1,2,3 pilling errors as if it was an olympic game

I messed up.

No matter how much I apologize for my oversight, panic, egocentric behavior, the truth is, I messed up.

Context

I am in academia as a master's student in a third-world country. Thanks to foreign cooperation, I along with thousands of students can achieve projects and participate in even big ones sometimes.

In general, you need four things for a research project: money, legal documents, people, and backing (reputation). Once you have all that, you go do your project, write a research article, submit it, revise it, then submit again and publish if reviewers approve.

I am a master's student. I read research articles for college assignments, for my thesis, and I participated in a foreign project (field trip) in my homeland. It was gratifying to go beyond textbooks and learn something practical. After it ended, I managed to submit a report to an international conference. Even though the activity I did there with foreigners was not that groundbreaking, it was essentially aimed at learning foundational skills more than finding a cure for Alzheimer's, I found joy in it.

But there started my first error, an ethical one: I did not put them in the author list for the conference. No professors, no foreign students, no friends that helped collect data or review the report at that time. It showed that I was the sole author. At that time, I only thought of myself without thinking to consult more experienced scholars.

My second error came one week after, where I had to present the report and just reused my slides without thinking to fix the author list.

My third one, because why not at this point? I managed to get funding for travel to the big conference. So happy; first time getting such an amount of money, especially when it was needed. In counterpart, they just expected to have some sort of publication of what I did. No problem, right?

At that point in time, I was juggling my thesis. They (the grant funders) did not ask again for the publication for a long time, so I thought it was handled on their end. I mean, my topic was not groundbreaking nor particularly interesting, it was for a field trip.

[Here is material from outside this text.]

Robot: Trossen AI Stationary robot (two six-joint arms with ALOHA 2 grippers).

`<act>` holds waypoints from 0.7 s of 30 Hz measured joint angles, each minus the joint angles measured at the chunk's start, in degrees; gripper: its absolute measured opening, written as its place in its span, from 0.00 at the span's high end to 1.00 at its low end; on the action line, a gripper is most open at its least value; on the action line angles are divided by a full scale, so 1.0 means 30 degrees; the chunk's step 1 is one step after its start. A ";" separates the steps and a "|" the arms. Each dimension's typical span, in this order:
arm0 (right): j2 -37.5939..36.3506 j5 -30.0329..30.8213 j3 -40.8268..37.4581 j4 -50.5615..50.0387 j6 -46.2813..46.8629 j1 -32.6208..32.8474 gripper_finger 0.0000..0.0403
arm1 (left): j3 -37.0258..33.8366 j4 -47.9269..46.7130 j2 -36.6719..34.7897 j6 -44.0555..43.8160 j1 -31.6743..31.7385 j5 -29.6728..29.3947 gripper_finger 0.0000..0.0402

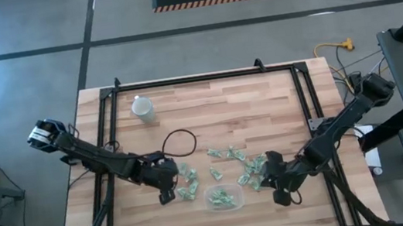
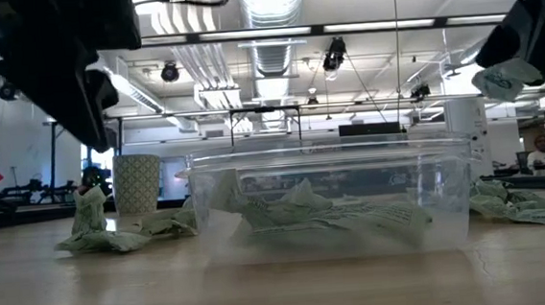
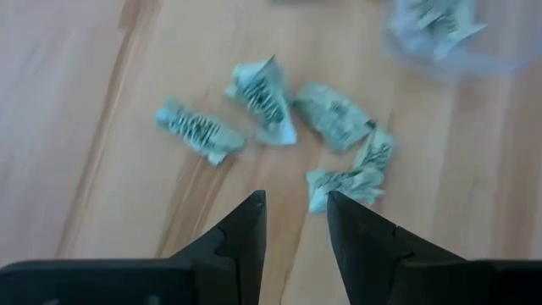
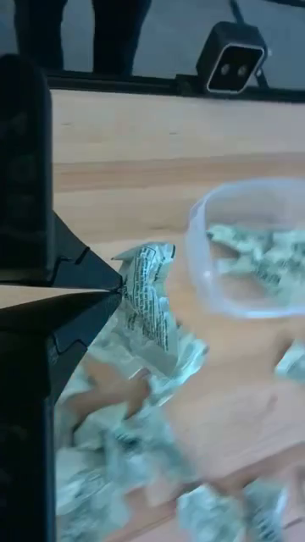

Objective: Pick and place Stevia / Truvia into bins
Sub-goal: Put the stevia packet into the transparent container

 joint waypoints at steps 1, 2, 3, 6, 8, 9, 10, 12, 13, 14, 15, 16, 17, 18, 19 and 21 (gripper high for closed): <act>0.0350 -0.0011 0.0224 0.0190 -0.0338 -0.0068 0.98 | -0.0128 0.0033 0.0005 -0.0077 0.0000 0.0001 0.73; 0.0710 -0.0013 0.0440 0.0374 -0.0609 -0.0122 0.98 | -0.0254 0.0058 0.0005 -0.0110 0.0000 0.0007 0.73; 0.1020 -0.0016 0.0612 0.0396 -0.0853 -0.0161 0.98 | -0.0326 0.0022 0.0005 -0.0209 0.0000 0.0042 0.73; 0.2000 -0.0013 0.1146 0.0524 -0.1269 -0.0308 0.98 | -0.0617 0.0171 0.0005 -0.0698 0.0000 0.0073 0.73; 0.2576 -0.0032 0.1472 0.0809 -0.1776 -0.0421 0.98 | -0.0695 0.0220 0.0005 -0.0736 0.0000 0.0080 0.73; 0.2919 -0.0042 0.1679 0.1102 -0.2111 -0.0502 0.98 | -0.0739 0.0366 0.0005 -0.0746 0.0000 0.0073 0.73; 0.3262 -0.0050 0.1938 0.1571 -0.2457 -0.0599 0.98 | -0.0780 0.0399 0.0005 -0.0808 0.0000 0.0073 0.73; 0.3909 -0.0072 0.2419 0.2027 -0.3215 -0.0821 0.98 | -0.0830 0.0350 0.0005 -0.0962 0.0000 0.0066 0.73; 0.4274 -0.0140 0.2733 0.2092 -0.3605 -0.0954 0.98 | -0.0830 0.0384 0.0005 -0.0991 0.0000 0.0058 0.73; 0.4646 -0.0151 0.3101 0.2262 -0.3952 -0.1071 0.98 | -0.0830 0.0421 0.0005 -0.0991 0.0000 0.0058 0.73; 0.4988 -0.0224 0.3436 0.2330 -0.4267 -0.1176 0.98 | -0.0830 0.0389 0.0005 -0.0991 0.0000 0.0058 0.73; 0.5298 -0.0295 0.3726 0.2247 -0.4562 -0.1278 0.98 | -0.0830 0.0360 0.0005 -0.0991 0.0000 0.0051 0.73; 0.5621 -0.0548 0.4022 0.2195 -0.4867 -0.1386 0.98 | -0.0830 0.0380 0.0005 -0.0987 0.0000 0.0051 0.73; 0.5949 -0.0816 0.4333 0.2257 -0.5135 -0.1500 0.98 | -0.0830 0.0382 0.0005 -0.0986 0.0000 0.0051 0.73; 0.6240 -0.1180 0.4572 0.2292 -0.5345 -0.1600 0.98 | -0.0830 0.0364 0.0005 -0.0990 0.0000 0.0049 0.73; 0.6714 -0.1773 0.4944 0.2190 -0.5511 -0.1783 0.98 | -0.0831 0.0375 0.0005 -0.0984 0.0000 0.0044 0.73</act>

Then out of the blue (from my perspective), they sent me a link to submit the paper. At that moment, I thought: what paper? Panic, anxiety, headache, frustration, you name it, I had it. What to do, what is this? In the end, I was hasty, not thinking straight. I just filled out some kind of form and sent the report of my field trip, thinking they would bounce it back and the case would be closed.

I am inexperienced as a scholar. I may have read research articles, listened to podcasts with Nobel Prize winners, thought my ethics were irreproachable, watched YouTube videos of incredible research work, but I was inexperienced, easily overwhelmed. Every time I read a job announcement saying "at ease working under pressure", I thought it was a walk in the park.

So, what happened?

I got published, earned recognition and pride from my fellow scholars? No.

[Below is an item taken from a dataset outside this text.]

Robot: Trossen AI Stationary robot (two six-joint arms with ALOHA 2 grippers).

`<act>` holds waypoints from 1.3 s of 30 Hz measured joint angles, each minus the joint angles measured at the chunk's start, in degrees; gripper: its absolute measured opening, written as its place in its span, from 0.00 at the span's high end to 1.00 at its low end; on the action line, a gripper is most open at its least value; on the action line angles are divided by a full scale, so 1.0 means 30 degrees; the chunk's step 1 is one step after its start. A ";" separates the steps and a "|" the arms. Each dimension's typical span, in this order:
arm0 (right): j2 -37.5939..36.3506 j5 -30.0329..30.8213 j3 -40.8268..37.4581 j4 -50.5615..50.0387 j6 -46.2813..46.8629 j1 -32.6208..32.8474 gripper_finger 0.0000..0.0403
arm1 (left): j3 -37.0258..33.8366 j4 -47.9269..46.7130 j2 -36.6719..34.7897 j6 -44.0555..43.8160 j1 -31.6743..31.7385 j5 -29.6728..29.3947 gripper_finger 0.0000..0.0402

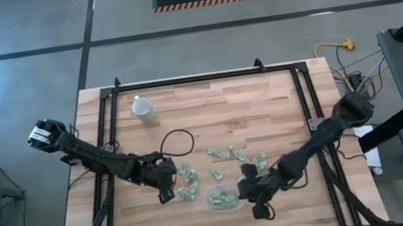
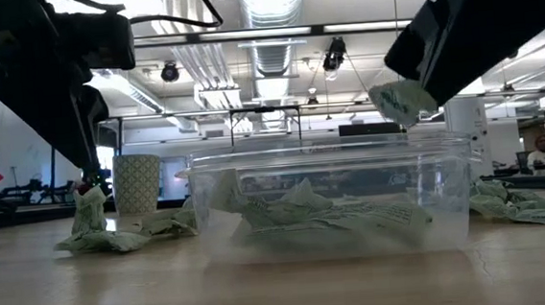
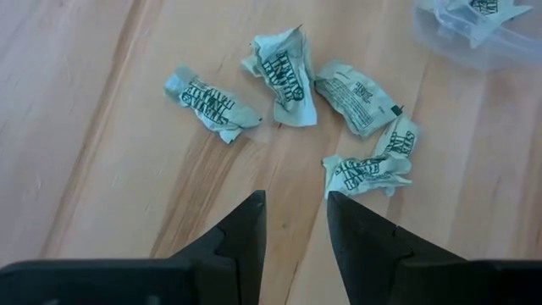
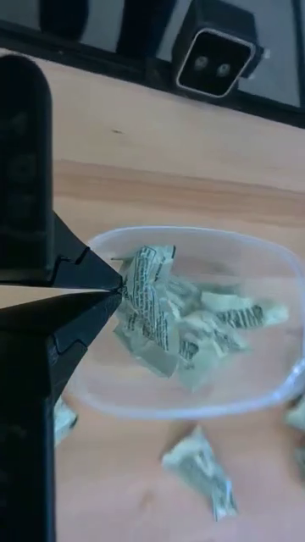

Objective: Pick and place Stevia / Truvia into bins
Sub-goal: Put the stevia packet into the transparent container

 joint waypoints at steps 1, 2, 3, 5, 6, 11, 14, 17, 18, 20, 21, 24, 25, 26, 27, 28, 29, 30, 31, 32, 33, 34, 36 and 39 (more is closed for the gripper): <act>0.0213 -0.0236 0.0157 0.0032 0.0000 -0.0062 0.98 | -0.0010 -0.0007 0.0000 0.0007 0.0000 0.0000 0.73; 0.0377 -0.0383 0.0282 0.0033 -0.0001 -0.0129 0.98 | -0.0020 -0.0022 0.0000 0.0000 0.0000 -0.0006 0.73; 0.0492 -0.0442 0.0371 -0.0007 0.0005 -0.0138 0.98 | -0.0014 -0.0001 0.0000 0.0043 0.0000 -0.0036 0.73; 0.0673 -0.0440 0.0587 -0.0052 0.0000 -0.0161 0.98 | -0.0021 -0.0025 0.0000 0.0087 0.0000 -0.0051 0.73; 0.0715 -0.0440 0.0670 -0.0044 -0.0004 -0.0161 0.98 | -0.0021 -0.0015 0.0000 0.0087 0.0000 -0.0051 0.73; 0.0790 -0.0286 0.0802 -0.0055 -0.0058 -0.0251 0.98 | -0.0071 0.0008 0.0000 0.0109 0.0000 -0.0053 0.73; 0.0642 -0.0236 0.0582 -0.0102 -0.0059 -0.0298 0.97 | -0.0094 -0.0010 0.0000 0.0106 0.0000 -0.0055 0.73; 0.0426 -0.0229 0.0541 -0.0012 -0.0058 -0.0299 0.94 | -0.0094 -0.0005 0.0000 0.0107 0.0000 -0.0051 0.73; 0.0385 -0.0229 0.0528 -0.0011 -0.0058 -0.0299 0.92 | -0.0094 -0.0010 0.0000 0.0102 0.0000 -0.0058 0.73; 0.0370 -0.0229 0.0528 -0.0026 -0.0061 -0.0282 0.88 | -0.0108 0.0011 0.0000 0.0102 0.0000 -0.0051 0.73; 0.0370 -0.0233 0.0528 -0.0064 -0.0058 -0.0285 0.85 | -0.0119 -0.0003 0.0000 0.0102 0.0000 -0.0051 0.73; 0.0370 -0.0229 0.0608 -0.0117 -0.0040 -0.0285 0.79 | -0.0194 0.0261 0.0000 0.0065 0.0000 -0.0051 0.73; 0.0370 -0.0236 0.0683 -0.0424 0.0070 -0.0285 0.77 | -0.0278 0.0588 0.0000 0.0073 0.0000 -0.0051 0.73; 0.0370 -0.0229 0.0784 -0.0942 0.0300 -0.0285 0.76 | -0.0336 0.0889 0.0004 0.0130 0.0000 -0.0059 0.73; 0.0370 -0.0209 0.0914 -0.1528 0.0629 -0.0285 0.75 | -0.0357 0.1153 0.0007 0.0337 0.0000 -0.0121 0.73; 0.0364 -0.0134 0.1027 -0.2144 0.1048 -0.0285 0.74 | -0.0357 0.1465 0.0031 0.0583 -0.0007 -0.0301 0.73; 0.0356 0.0010 0.1117 -0.2755 0.1393 -0.0278 0.74 | -0.0354 0.1829 0.0154 0.0922 -0.0015 -0.0661 0.73; 0.0344 0.0174 0.1213 -0.3384 0.1690 -0.0277 0.74 | -0.0349 0.2173 0.0303 0.1200 0.0007 -0.1142 0.73; 0.0341 0.0219 0.1275 -0.3933 0.1937 -0.0281 0.75 | -0.0353 0.2305 0.0457 0.1491 0.0015 -0.1802 0.73; 0.0341 0.0233 0.1321 -0.4424 0.2125 -0.0277 0.75 | -0.0357 0.2408 0.0645 0.1650 0.0047 -0.2577 0.73; 0.0341 0.0235 0.1383 -0.4907 0.2326 -0.0277 0.76 | -0.0350 0.2685 0.0876 0.1780 0.0121 -0.3327 0.73; 0.0341 0.0230 0.1481 -0.5359 0.2524 -0.0272 0.76 | -0.0344 0.2925 0.1181 0.1830 0.0230 -0.3815 0.73; 0.0241 0.0250 0.1584 -0.5960 0.2917 -0.0190 0.78 | -0.0342 0.2998 0.1827 0.1526 0.0634 -0.4070 0.73; -0.0108 0.0258 0.1643 -0.6597 0.3525 -0.0015 0.80 | -0.0342 0.3133 0.2728 0.0127 0.1342 -0.3858 0.73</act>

I got a review back for the paper where I was listed as sole author (which I was not). At the start of each review: Where are the acknowledgements? Are you the sole author? Did you collect all the data by yourself? Ethical concerns? How did you manage the project? Permits?

Familiar terms, yet headache-inducing. In my panic, instead of stepping back at the first error, I ended up stacking mistake upon mistake, as if it were a game of Hanoi.

Would I make a fourth one, to make it an even number?

No.

I sighed and finally took a step back, thinking about what I had done over those last months. The solution to each problem was evident, but I had blinded myself. I had not asked more experienced scholars for help.

When I watched The Boy, the Mole, the Horse and the Fox, what struck me was when the boy is asked what the bravest thing he ever did was. He simply said: "Ask for help."

So I contacted the main contributor of the project (which was not me) and sent a mail detailing the main issue, in the most honest way I could. They did not answer. I spiraled, thinking it was normal they did not reply, that I had breached their trust, made a fool of myself, and come crawling back to ask for help.

So I wrote to the editorial team of the journal, asking to withdraw the paper on the grounds of being unable to address the reviewers' comments and provide an honest scientific paper. They said yes. I got a mail afterward from the main contributor, telling me they had been out of town and that my course of action was the most appropriate, a great lesson to learn, and the most honest one too.

I got reprimanded by my local professors and instructed on academic ethics and code of conduct. I was lucky the professor did not press charges, halt foreign cooperation, or have me dismissed before even presenting my thesis.

All of that to say: if I had not been stuck in my own head and had asked for help at the start, when I first had doubts about that international conference, I would have sailed through smoothly. But this was a great lesson in not overlooking contributions, asking for help when you need it, and not isolating yourself and suffering in silence.